In Memory of Quorthon is a box set of three audio CDs and one DVD with remastered material from Bathory, Quorthon's solo efforts, and the Jennie Tebler project.

The track list was selected by "Boss" Forsberg. The album cover was drawn by Kristian Wåhlin and was meant to be the artwork for Bathory's last album which was never released. All songs were remastered. A poster of Quorthon breathing fire taken from the 1987 session in London's Railway Bridge of London was included. Text written by Quorthon personally appears in italics. Besides lyrics, the book features Bathory's history, discography, background on the first recordings – with titles, years, studios, covers – and even a couple of photographs. Nearly all of this is from Quorthon's and Boss's own private archives.

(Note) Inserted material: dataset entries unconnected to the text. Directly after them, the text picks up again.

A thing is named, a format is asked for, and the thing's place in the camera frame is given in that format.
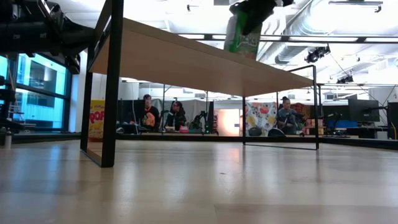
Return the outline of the black partition panel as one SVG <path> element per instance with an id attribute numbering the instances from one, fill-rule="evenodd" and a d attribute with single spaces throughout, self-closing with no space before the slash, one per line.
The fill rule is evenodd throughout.
<path id="1" fill-rule="evenodd" d="M 119 100 L 117 130 L 124 134 L 139 134 L 143 127 L 144 100 Z"/>

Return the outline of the blue bin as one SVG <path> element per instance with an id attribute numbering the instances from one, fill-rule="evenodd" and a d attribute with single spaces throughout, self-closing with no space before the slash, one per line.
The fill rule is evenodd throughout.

The fourth disc is a DVD containing the 11-minute video for "One Rode to Asa Bay", as well as the MTV interview Quorthon did in London for the release of Hammerheart.

Track listing
All tracks are performed by Bathory, except where noted.

Disc 1
 "Song to Hall Up High" (from Hammerheart)
 "Oden's Ride Over Nordland" (from Blood Fire Death)
 "Twilight of the Gods" (from Twilight of the Gods)
 "Foreverdark Woods" (from Nordland I)
 "A Fine Day to Die" (from Blood Fire Death)
 "The Woodwoman" (from Blood on Ice)
 Quorthon – "I've Had It Coming My Way" (from Purity of Essence)
 "Armageddon" (from Bathory)
 "Born to Die" (from Octagon)
 Quorthon – "God Save the Queen"  (Sex Pistols cover, previously released on the Black Mark Tribute vol. 1 compilation)
 "The Sword" (from Blood on Ice)
 "For All Those Who Died" (from Blood Fire Death)
 "Call from the Grave" (from Under the Sign of the Black Mark)
 "Born for Burning" (from The Return……)
 Quorthon – "Boy" (from Album)

Disc 2
 "One Rode to Asa Bay" (from Hammerheart)
 "The Lake" (from Blood on Ice)
 "The Land" (from Nordland II)
 "Raise the Dead" (from Bathory)
 "War Pigs" (Black Sabbath cover, previously released on the Black Mark Tribute vol. 2 compilation)
 "Enter the Eternal Fire" (from Under the Sign of the Black Mark)
 "Blood Fire Death" (from Blood Fire Death)
 "Ring of Gold" (from Nordland I)
 "War Machine" (from Requiem)
 "War" (from Bathory)
 "Ace of Spades" (Motörhead cover, previously released on the Black Mark Tribute vol. 1 compilation)
 "Death and Resurrection of a Northern Son" (from Nordland II)
 "The Ravens" (from Blood on Ice)

Disc 3
 "The Wheel of Sun" (from Nordland II)
 "Apocalypse" (from Requiem)
 "Black Diamond" (Kiss cover, previously released on the A Tribute to the Creatures of the Night compilation)
 "Woman of Dark Desires" (from Under the Sign of the Black Mark)
 "Destroyer of Worlds" (from Destroyer of Worlds)
 "Sea Wolf" (from Nordland II)
 "Deuce" (Kiss cover, from Octagon)
 "The Return of Darkness and Evil" (from The Return……)
 "Day of Wrath" (from Destroyer of Worlds)
 Quorthon – "I'm Only Sleeping" (The Beatles cover, previously released on the Black Mark Tribute vol. 2 compilation)
 "Ode" (from Destroyer of Worlds)
 "Hammerheart" (from Twilight of the Gods)
 "Heimfard" (from Nordland I)
 "Outro"
 Quorthon – "You Just Got to Live" (from Purity of Essence)
 Jennie Tebler – "Silverwing" (music and all instruments by Quorthon, previously released on Jennie Tebler's Silverwing single)
 Jennie Tebler – "Song to Hall Up High" (instrumental tracks by Bathory with new vocals by Jennie Tebler, previously released on Jennie Tebler's Silverwing single)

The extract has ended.